WHAT THIS TASK INVOLVES: Repeat the listing below word for word, stopping after the line that contains "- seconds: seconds".

───── DATA SHOWN ─────

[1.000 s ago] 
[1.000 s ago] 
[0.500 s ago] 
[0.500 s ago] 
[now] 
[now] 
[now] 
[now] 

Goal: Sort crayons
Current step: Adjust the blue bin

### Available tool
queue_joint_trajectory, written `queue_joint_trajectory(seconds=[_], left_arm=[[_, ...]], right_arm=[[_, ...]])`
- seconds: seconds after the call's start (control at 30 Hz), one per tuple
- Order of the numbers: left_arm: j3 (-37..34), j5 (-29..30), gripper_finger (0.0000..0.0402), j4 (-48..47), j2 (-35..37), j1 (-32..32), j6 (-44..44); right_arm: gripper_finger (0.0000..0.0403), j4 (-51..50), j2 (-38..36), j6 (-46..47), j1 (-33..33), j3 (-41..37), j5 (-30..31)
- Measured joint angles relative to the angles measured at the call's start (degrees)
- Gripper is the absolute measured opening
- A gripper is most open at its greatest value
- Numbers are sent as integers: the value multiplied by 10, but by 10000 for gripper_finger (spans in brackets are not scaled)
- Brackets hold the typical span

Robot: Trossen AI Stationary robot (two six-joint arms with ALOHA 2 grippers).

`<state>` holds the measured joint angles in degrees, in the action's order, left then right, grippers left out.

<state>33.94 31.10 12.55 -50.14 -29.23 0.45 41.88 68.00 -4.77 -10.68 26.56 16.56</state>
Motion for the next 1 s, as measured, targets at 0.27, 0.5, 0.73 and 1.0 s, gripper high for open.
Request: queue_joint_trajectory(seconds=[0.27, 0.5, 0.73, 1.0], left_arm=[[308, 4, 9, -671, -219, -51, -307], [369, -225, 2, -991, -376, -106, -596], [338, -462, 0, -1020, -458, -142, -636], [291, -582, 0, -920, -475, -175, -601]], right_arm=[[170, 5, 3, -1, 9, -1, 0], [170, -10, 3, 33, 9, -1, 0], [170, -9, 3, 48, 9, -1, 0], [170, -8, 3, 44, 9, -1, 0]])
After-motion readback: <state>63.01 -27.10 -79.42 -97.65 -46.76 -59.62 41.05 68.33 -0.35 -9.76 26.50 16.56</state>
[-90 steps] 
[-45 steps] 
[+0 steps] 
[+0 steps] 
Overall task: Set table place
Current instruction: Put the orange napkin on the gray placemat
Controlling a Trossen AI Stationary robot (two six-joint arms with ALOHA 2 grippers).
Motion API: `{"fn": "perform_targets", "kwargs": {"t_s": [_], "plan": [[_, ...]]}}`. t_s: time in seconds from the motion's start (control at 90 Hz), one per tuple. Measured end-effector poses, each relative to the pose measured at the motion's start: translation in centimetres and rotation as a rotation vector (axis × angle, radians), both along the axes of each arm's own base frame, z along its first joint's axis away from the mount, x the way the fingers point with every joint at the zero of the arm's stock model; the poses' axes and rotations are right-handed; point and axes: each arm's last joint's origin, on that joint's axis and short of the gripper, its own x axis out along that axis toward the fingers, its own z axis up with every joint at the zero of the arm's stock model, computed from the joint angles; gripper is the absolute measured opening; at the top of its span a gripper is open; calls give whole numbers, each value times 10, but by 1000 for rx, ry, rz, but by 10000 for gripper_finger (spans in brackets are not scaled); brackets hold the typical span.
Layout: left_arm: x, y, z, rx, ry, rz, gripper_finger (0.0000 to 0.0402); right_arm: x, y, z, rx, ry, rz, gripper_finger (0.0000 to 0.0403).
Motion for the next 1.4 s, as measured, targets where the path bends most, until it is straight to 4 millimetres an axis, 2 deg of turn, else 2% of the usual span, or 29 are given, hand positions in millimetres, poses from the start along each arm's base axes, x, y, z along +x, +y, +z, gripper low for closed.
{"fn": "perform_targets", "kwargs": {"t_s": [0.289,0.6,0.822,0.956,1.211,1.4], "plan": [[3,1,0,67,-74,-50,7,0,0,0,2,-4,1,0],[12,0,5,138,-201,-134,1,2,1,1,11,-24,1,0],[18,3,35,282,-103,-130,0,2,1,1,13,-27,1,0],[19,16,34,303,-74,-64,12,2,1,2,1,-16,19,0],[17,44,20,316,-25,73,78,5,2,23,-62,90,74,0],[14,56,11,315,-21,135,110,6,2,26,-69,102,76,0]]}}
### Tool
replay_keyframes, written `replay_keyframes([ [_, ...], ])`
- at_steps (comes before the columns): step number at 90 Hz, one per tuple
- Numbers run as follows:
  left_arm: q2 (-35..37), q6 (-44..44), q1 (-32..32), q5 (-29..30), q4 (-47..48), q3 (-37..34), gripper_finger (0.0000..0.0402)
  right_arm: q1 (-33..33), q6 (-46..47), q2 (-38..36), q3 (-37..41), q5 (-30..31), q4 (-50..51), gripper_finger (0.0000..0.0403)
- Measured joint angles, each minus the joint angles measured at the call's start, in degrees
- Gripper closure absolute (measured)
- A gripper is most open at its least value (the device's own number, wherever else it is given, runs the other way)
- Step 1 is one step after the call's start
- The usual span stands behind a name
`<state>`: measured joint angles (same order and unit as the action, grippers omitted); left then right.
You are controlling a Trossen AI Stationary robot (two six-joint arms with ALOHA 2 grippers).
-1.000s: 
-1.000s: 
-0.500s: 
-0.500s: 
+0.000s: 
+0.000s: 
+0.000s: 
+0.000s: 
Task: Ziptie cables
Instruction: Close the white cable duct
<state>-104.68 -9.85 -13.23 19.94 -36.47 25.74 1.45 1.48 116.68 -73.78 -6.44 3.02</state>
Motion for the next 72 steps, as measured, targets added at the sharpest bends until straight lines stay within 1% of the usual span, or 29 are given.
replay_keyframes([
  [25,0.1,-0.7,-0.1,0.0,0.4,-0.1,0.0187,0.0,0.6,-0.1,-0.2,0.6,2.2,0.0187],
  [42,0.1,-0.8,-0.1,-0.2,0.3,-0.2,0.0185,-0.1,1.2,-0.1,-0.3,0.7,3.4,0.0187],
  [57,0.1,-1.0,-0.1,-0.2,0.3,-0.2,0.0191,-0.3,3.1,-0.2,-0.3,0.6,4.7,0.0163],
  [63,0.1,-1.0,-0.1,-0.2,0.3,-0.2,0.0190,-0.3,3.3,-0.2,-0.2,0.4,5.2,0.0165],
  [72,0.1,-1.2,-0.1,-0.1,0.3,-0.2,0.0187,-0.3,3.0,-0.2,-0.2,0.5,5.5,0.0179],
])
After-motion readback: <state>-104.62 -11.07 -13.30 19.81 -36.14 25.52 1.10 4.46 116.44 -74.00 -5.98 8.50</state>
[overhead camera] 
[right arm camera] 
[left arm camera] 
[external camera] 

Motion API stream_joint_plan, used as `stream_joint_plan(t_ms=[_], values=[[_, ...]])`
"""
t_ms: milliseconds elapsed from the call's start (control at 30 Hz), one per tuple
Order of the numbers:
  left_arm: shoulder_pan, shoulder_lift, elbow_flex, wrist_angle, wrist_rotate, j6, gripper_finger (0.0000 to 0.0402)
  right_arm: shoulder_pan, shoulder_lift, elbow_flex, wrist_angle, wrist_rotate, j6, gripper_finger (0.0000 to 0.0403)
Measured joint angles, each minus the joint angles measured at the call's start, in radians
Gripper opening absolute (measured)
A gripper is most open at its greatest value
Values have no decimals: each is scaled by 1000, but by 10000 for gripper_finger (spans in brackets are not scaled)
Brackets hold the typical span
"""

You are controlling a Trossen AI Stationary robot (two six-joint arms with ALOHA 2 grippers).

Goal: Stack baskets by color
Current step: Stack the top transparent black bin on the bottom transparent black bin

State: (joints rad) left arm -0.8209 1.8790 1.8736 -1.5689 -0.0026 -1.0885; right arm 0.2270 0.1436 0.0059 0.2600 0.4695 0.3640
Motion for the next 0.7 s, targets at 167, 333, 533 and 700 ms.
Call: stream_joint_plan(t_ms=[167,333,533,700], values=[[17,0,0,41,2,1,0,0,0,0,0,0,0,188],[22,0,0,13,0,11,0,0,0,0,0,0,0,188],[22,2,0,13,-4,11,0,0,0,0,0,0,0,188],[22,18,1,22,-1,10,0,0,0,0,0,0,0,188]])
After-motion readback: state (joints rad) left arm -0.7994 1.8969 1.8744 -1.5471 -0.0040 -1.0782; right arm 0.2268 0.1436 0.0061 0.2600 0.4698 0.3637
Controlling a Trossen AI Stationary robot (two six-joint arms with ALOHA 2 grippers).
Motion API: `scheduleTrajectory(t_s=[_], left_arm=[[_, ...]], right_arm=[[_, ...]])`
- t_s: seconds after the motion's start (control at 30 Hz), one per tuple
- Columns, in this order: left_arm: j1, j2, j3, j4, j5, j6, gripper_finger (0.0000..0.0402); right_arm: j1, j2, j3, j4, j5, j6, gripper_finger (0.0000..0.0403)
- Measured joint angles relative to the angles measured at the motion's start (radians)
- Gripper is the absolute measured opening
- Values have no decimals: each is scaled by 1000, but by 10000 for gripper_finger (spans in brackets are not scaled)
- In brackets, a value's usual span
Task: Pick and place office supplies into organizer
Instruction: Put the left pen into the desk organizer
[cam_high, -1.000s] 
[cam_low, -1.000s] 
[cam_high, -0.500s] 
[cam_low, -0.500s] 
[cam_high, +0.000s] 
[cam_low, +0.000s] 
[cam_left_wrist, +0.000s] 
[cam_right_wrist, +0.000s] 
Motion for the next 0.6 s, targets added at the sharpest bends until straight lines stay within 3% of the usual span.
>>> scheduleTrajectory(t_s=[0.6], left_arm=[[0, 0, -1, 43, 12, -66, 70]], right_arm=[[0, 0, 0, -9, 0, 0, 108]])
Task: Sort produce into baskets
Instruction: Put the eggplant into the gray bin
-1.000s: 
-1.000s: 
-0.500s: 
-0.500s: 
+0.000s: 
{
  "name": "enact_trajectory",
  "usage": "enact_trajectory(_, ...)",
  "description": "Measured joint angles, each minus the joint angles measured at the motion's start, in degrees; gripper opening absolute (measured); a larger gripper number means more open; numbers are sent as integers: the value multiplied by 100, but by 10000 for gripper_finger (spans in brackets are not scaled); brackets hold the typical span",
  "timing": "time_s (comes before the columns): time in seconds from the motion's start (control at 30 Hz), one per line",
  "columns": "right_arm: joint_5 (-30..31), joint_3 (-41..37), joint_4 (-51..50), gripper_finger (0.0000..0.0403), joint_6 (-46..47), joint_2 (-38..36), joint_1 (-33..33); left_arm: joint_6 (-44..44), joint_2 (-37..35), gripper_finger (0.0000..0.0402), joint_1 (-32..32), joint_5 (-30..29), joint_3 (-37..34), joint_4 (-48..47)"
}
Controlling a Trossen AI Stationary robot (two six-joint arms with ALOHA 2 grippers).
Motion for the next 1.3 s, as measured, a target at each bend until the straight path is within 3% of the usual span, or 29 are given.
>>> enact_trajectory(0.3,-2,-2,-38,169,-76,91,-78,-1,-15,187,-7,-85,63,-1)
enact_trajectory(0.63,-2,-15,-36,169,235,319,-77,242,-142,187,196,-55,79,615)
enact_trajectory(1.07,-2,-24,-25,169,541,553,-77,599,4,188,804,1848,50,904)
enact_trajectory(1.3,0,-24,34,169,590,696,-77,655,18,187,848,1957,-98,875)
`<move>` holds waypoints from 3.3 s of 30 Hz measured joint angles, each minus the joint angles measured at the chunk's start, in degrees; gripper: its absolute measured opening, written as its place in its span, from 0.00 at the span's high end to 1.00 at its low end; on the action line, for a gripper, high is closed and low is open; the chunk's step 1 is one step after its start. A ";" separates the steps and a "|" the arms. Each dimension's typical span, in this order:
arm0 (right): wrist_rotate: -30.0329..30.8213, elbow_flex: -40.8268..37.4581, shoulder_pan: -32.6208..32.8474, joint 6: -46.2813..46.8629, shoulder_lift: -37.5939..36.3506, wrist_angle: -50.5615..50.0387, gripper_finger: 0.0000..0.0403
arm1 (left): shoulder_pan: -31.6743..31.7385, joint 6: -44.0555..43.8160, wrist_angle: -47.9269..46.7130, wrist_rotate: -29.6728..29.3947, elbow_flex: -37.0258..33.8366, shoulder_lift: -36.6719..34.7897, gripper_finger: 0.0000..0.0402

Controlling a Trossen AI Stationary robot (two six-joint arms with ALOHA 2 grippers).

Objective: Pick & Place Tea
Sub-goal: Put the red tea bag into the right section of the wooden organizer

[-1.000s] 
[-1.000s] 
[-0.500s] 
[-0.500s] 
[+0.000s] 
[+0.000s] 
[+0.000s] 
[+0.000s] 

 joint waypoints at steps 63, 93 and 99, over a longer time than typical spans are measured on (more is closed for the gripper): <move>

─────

ANSWER SECTION:
[1.000 s ago] 
[1.000 s ago] 
[0.500 s ago] 
[0.500 s ago] 
[now] 
[now] 
[now] 
[now] 

Goal: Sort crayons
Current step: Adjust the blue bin

### Available tool
queue_joint_trajectory, written `queue_joint_trajectory(seconds=[_], left_arm=[[_, ...]], right_arm=[[_, ...]])`
- seconds: seconds after the call's start (control at 30 Hz), one per tuple

There is nothing more to this exercise.